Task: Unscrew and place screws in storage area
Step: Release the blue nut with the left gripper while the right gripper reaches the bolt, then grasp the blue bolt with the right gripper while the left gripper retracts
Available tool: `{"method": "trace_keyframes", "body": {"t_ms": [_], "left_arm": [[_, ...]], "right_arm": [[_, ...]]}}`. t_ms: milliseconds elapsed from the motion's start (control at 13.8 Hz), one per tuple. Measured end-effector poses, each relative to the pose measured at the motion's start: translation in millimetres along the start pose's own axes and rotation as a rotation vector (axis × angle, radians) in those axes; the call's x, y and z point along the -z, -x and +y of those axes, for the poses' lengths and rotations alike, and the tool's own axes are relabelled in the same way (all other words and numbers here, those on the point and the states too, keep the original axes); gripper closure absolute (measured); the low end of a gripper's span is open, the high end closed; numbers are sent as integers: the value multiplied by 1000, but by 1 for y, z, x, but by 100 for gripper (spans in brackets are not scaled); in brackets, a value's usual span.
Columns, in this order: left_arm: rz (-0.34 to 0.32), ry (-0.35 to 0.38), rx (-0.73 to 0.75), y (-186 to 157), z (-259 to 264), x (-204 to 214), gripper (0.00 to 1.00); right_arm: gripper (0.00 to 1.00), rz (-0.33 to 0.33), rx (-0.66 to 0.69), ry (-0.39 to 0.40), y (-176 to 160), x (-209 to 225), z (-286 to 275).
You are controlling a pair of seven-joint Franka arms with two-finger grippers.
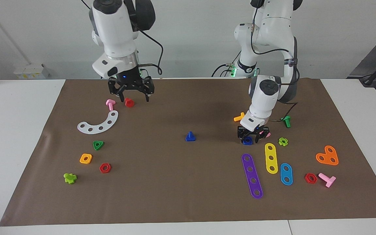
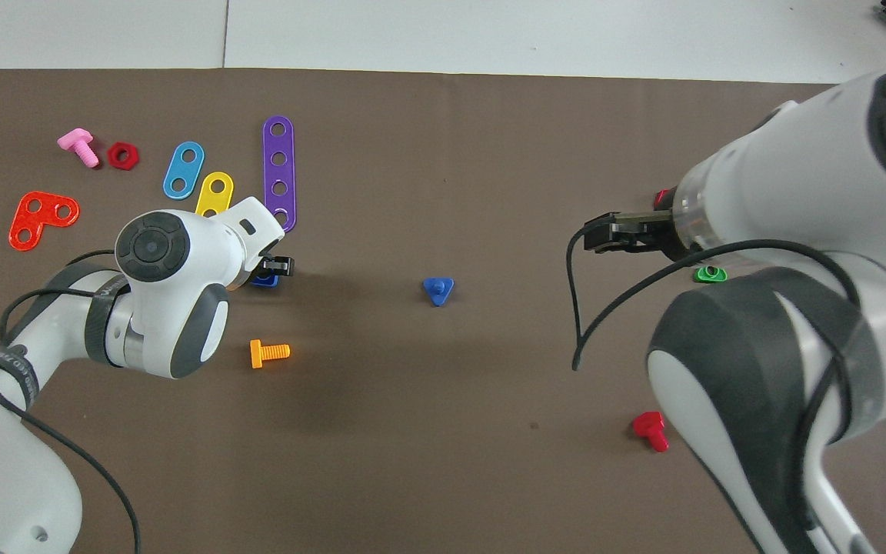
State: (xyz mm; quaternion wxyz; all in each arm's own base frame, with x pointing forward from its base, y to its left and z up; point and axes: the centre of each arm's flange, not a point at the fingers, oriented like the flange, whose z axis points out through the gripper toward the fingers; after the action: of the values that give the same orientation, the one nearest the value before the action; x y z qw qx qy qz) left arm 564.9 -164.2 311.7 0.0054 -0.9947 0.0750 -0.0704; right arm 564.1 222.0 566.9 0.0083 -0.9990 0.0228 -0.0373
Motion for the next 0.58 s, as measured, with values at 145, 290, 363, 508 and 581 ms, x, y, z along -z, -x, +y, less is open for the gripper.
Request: {"method": "trace_keyframes", "body": {"t_ms": [145,290,363,508,581], "left_arm": [[25,2,9,-3,-5,20,0],[43,-2,11,-6,-18,50,0],[44,-6,-9,-7,-28,68,0],[14,-20,-38,-10,-52,106,0],[-4,-26,-41,-14,-65,128,0]], "right_arm": [[0,10,-14,-11,3,-35,-52],[0,13,-15,-17,4,-73,-89],[0,13,-7,-18,5,-90,-102],[0,23,-3,-28,6,-117,-124],[0,31,0,-34,6,-130,-133]]}}
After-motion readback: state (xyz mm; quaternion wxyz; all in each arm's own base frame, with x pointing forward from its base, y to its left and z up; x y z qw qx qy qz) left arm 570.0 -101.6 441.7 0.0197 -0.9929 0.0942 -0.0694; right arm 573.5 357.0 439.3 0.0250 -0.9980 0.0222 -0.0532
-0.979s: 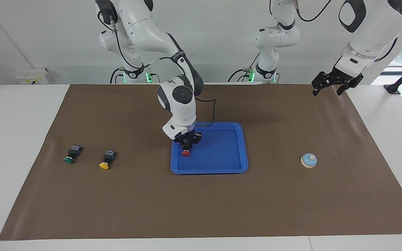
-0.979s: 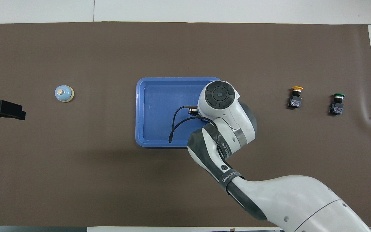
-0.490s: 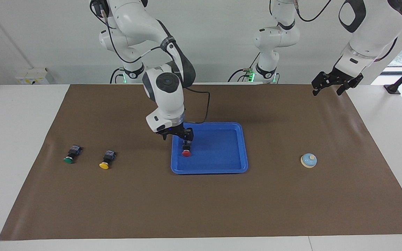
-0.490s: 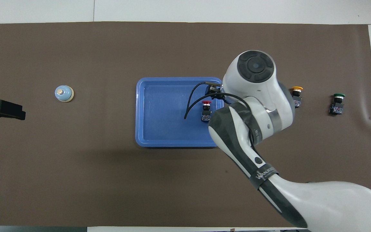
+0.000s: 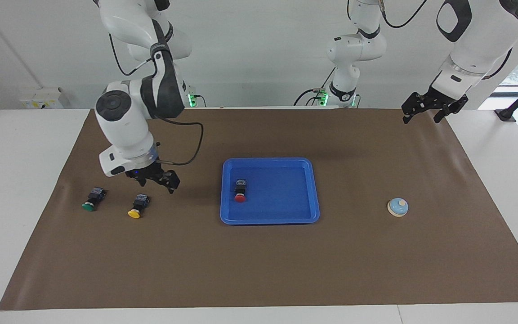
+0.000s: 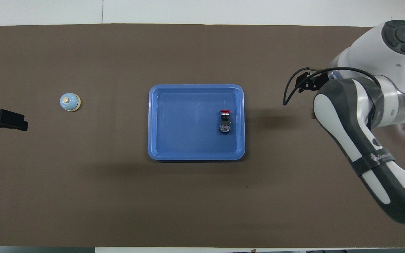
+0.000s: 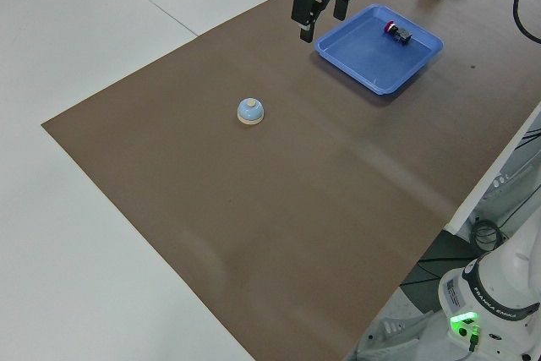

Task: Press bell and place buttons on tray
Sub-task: 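Grasp the yellow-capped button with the right gripper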

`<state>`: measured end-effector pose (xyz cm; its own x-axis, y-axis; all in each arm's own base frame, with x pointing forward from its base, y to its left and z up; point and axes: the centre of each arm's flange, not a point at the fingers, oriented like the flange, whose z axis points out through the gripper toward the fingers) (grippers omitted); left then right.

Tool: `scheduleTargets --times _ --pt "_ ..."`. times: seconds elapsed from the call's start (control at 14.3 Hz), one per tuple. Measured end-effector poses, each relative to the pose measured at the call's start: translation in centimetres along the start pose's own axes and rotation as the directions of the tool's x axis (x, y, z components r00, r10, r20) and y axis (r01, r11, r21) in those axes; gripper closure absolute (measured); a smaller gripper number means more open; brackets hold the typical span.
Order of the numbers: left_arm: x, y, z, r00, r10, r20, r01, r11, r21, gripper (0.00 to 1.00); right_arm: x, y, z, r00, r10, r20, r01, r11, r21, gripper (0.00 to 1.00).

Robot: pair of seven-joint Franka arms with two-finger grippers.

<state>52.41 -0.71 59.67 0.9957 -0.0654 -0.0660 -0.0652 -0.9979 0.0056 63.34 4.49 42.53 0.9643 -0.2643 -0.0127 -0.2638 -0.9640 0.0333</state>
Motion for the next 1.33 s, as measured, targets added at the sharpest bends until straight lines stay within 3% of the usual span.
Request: scheduleTargets --times 0.21,0.42,0.7,1.12,1.19,1.33 --pt "0.0 0.0 0.0 1.0 0.0 0.0 0.0 1.0 0.0 0.0 0.7 4.3 2.4 1.0 -0.015 0.011 0.015 1.0 -0.011 0.0" --pt "0.0 0.0 0.0 1.0 0.0 0.0 0.0 1.0 0.0 0.0 0.5 7.0 6.4 1.0 -0.024 -0.016 0.024 1.0 -0.002 0.0" --pt "0.0 0.0 0.0 1.0 0.0 0.0 0.0 1.0 0.0 0.0 -0.7 6.9 10.7 0.999 -0.035 -0.042 0.035 0.999 0.006 0.0" --pt "0.0 0.0 0.0 1.0 0.0 0.0 0.0 1.0 0.0 0.0 -1.2 6.9 12.9 0.998 -0.042 -0.053 0.042 0.999 0.009 0.0" --pt "0.0 0.0 0.0 1.0 0.0 0.0 0.0 1.0 0.0 0.0 -1.4 6.9 13.4 0.997 -0.044 -0.056 0.044 0.999 0.01 0.06" --pt "0.0 0.0 0.0 1.0 0.0 0.0 0.0 1.0 0.0 0.0 -1.7 6.9 13.8 0.997 -0.049 -0.057 0.05 0.999 0.008 0.08"
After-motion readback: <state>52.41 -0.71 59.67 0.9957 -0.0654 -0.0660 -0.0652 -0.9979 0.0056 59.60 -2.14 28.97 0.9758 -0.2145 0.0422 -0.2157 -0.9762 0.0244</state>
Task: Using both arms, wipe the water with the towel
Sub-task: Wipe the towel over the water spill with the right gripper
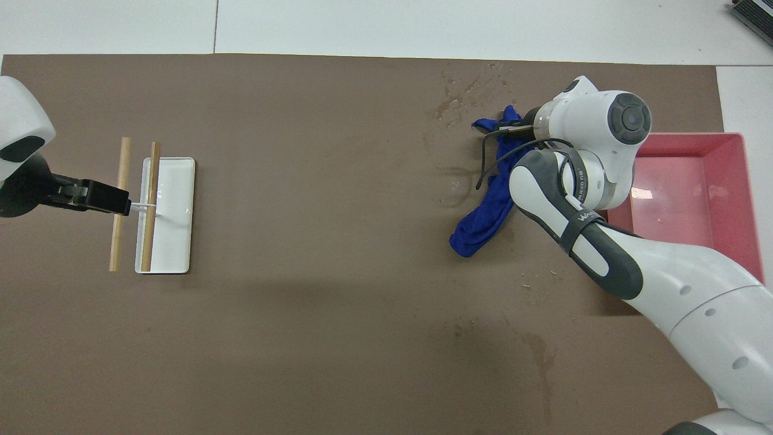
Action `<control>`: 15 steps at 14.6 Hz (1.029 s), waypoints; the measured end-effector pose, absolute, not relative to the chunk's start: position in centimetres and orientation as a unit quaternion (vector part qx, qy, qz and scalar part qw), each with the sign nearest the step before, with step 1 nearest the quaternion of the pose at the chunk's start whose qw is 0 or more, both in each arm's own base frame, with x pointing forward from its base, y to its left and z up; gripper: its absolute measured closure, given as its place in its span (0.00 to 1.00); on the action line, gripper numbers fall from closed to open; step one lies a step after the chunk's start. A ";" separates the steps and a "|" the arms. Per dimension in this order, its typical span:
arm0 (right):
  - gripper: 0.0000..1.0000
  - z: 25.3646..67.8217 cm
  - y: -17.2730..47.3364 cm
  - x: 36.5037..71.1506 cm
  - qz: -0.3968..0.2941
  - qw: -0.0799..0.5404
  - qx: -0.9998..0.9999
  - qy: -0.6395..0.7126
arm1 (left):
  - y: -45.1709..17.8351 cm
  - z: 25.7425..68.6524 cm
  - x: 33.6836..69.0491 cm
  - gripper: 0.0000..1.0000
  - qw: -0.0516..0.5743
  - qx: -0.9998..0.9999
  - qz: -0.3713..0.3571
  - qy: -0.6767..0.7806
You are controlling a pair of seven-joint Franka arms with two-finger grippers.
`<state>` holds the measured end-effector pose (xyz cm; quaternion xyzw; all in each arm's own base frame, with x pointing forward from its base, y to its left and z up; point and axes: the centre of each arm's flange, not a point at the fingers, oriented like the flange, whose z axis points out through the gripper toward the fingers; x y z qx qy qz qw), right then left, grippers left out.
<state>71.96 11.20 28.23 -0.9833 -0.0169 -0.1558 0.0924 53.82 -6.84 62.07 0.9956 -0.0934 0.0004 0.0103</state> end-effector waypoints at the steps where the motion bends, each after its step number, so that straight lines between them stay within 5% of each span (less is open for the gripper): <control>1: 0.87 28.2 12.2 71.8 -0.153 0.098 -0.983 -0.004 | -6.8 62.1 53.8 0.00 0.010 0.996 0.000 -0.093; 7: 0.87 28.7 14.6 70.3 -0.074 0.096 -0.993 -0.008 | -6.8 62.1 53.8 0.00 0.010 0.996 0.000 -0.093; 15: 0.87 29.0 14.0 61.0 0.017 0.062 -0.998 -0.023 | -6.8 62.1 53.8 0.00 0.010 0.996 0.000 -0.093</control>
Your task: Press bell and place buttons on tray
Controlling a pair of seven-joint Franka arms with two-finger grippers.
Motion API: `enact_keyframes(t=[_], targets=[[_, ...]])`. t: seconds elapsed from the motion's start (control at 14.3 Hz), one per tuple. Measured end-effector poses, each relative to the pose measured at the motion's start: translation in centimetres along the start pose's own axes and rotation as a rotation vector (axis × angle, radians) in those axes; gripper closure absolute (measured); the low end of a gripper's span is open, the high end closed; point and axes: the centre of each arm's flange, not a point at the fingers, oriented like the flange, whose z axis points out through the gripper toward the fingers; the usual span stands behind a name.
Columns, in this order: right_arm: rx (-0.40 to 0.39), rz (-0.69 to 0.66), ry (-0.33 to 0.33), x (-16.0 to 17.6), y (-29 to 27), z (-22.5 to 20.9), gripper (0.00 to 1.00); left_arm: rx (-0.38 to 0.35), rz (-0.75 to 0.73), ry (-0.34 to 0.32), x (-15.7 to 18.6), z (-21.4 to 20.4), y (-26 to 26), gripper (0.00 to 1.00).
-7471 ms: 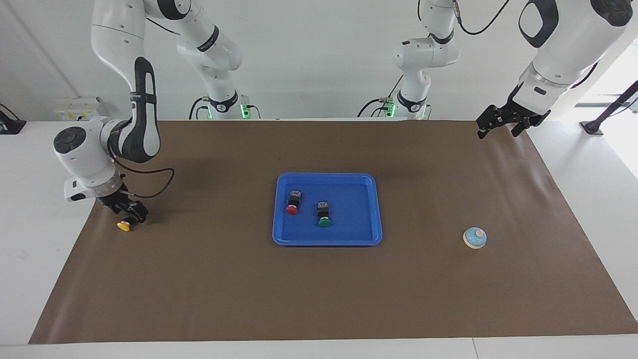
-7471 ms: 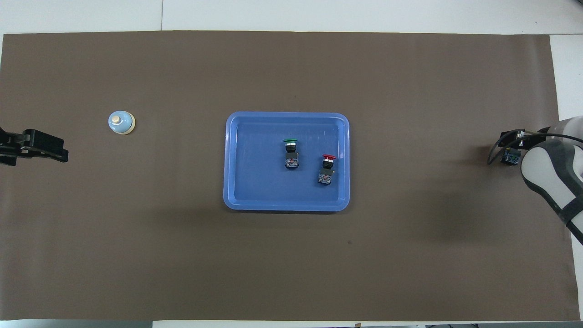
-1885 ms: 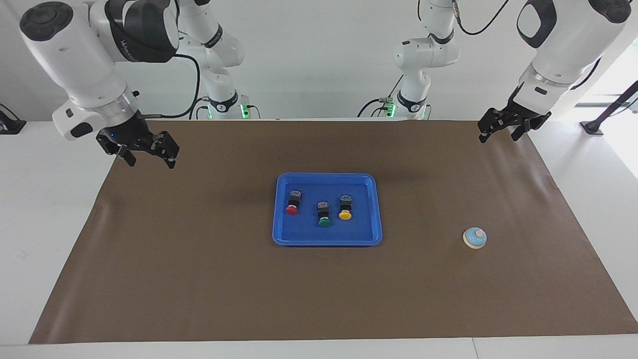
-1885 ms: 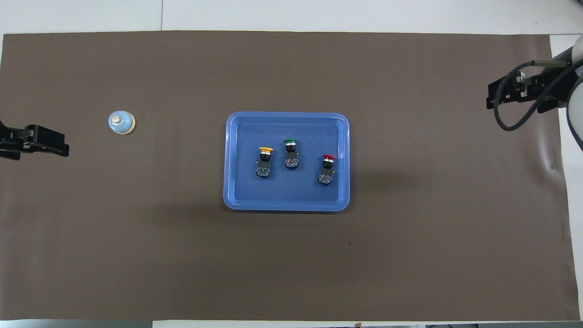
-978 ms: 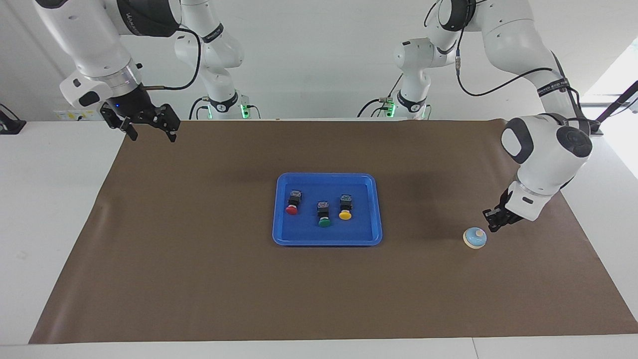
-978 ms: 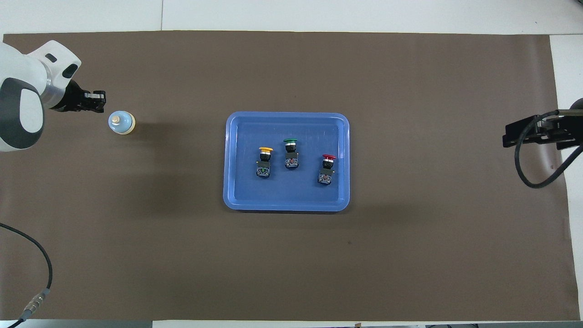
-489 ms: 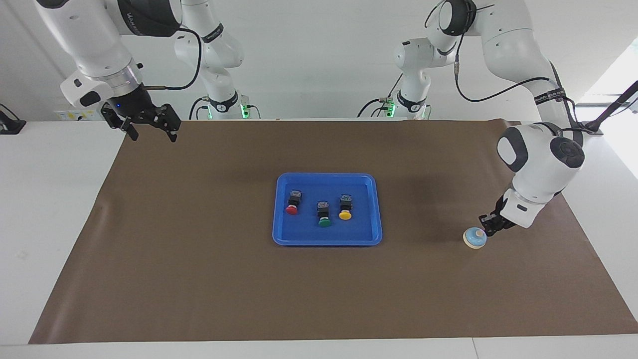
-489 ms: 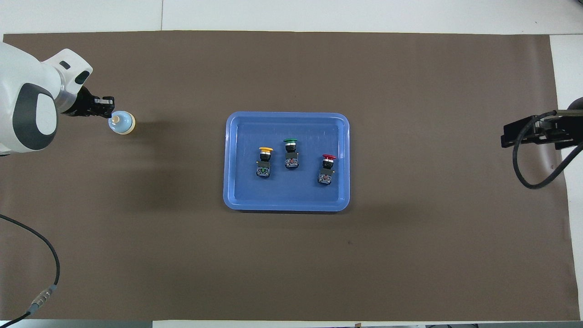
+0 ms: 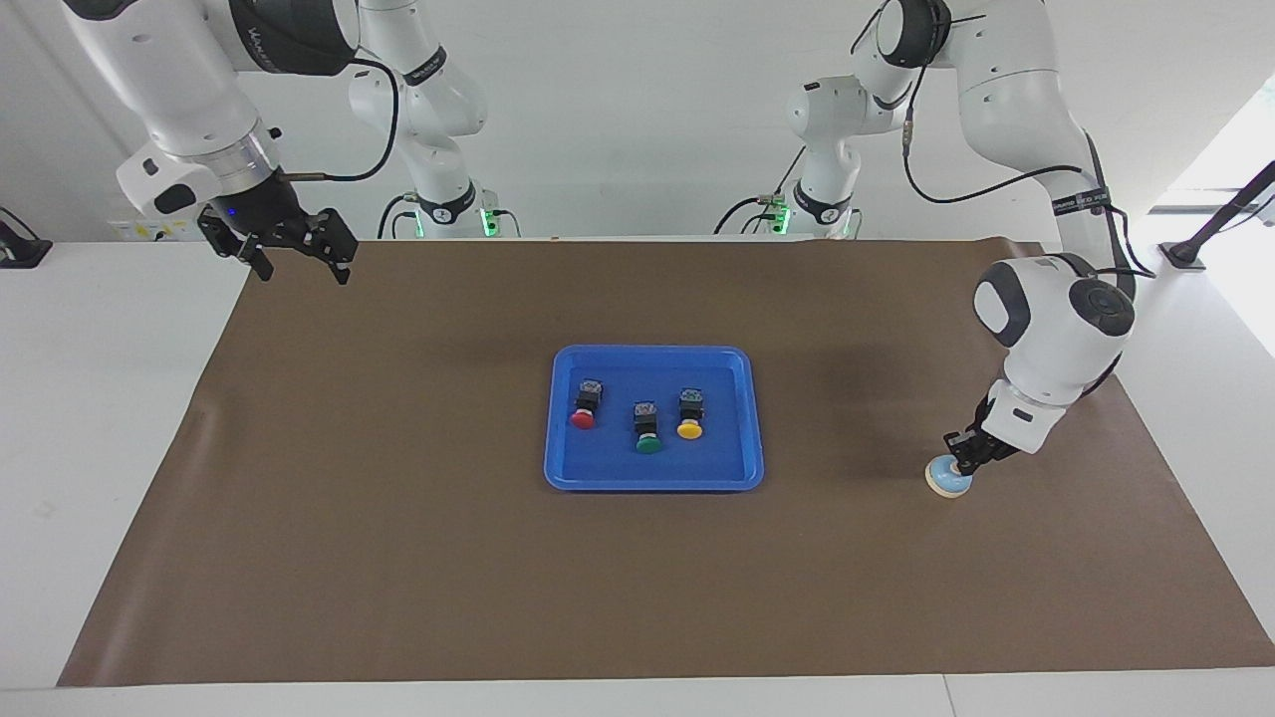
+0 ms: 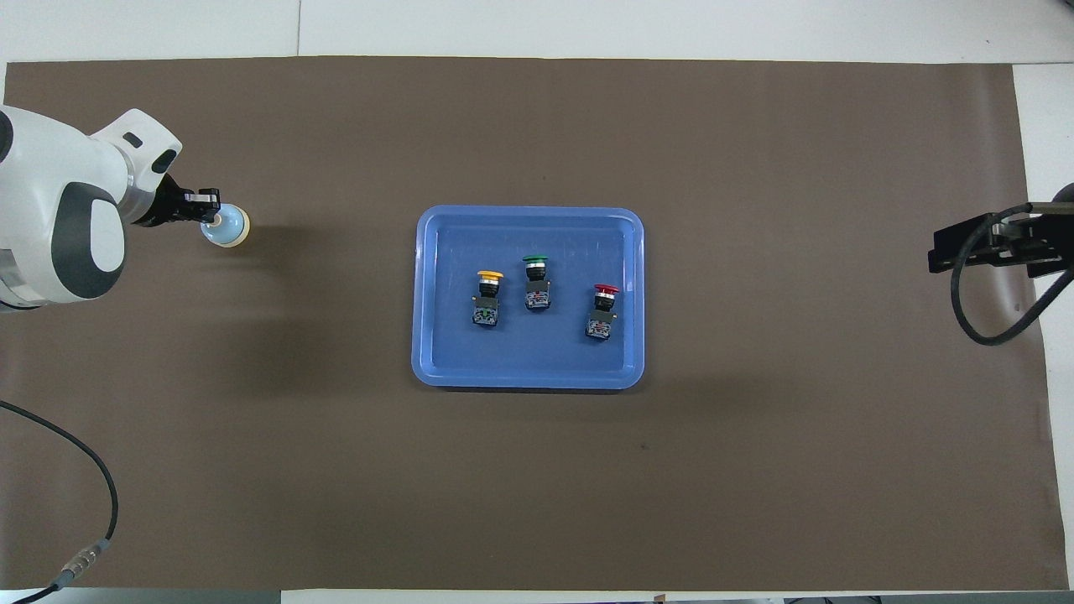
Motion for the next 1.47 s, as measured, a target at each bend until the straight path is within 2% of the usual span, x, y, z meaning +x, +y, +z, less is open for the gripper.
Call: enact_keyframes(t=[0.28,0.49,0.7,1.05,1.47], targets=[[0.000,-0.002,0.000,0.0,-0.1,0.0,0.00,0.001,0.000,-0.036,-0.1,-1.4,0.0,0.99],[0.000,-0.002,-0.001,0.0,-0.1,0.0,0.00,0.006,0.002,-0.032,-0.6,-9.1,0.2,0.95],[0.000,-0.002,-0.001,0.0,-0.1,0.0,0.00,0.013,0.007,0.003,-2.8,-17.5,0.5,0.62],[0.000,-0.002,-0.001,0.0,-0.1,0.0,0.00,0.020,0.012,-0.031,-6.6,-24.0,1.0,0.02],[0.000,-0.002,-0.001,0.0,-0.1,0.0,0.00,0.022,0.016,-0.092,-8.1,-25.1,1.3,0.00]])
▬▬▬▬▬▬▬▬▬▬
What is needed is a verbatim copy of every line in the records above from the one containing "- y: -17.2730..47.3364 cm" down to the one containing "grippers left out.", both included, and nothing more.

» Solution:
  - y: -17.2730..47.3364 cm
  - x: 36.5037..71.1506 cm
  - qz: -0.3968..0.2941
  - qw: -0.0799..0.5404
  - qx: -0.9998..0.9999
  - qy: -0.6395..0.7126
arm1 (left):
  - y: -45.1709..17.8351 cm
  - z: 25.7425..68.6524 cm
  - x: 33.6836..69.0491 cm
  - gripper: 0.0000..1.0000
  - qw: -0.0516..0.5743
  - qx: -0.9998..0.9999
  - qz: -0.3713..0.3571
  - qy: -0.6767..0.7806
You are controlling a pair of seven-joint Franka arms with two-finger grippers.
`<state>` holds the measured end-effector pose (xyz cm; quaternion xyzw; all in each arm's own base frame, with x pointing forward from its base, y to its left and z up; point and axes: the centre of each arm's flange, not a point at the fingers, oriented like the flange, whose z axis points out through the gripper toward the fingers; x y z qx qy qz qw), right then left, grippers left out.

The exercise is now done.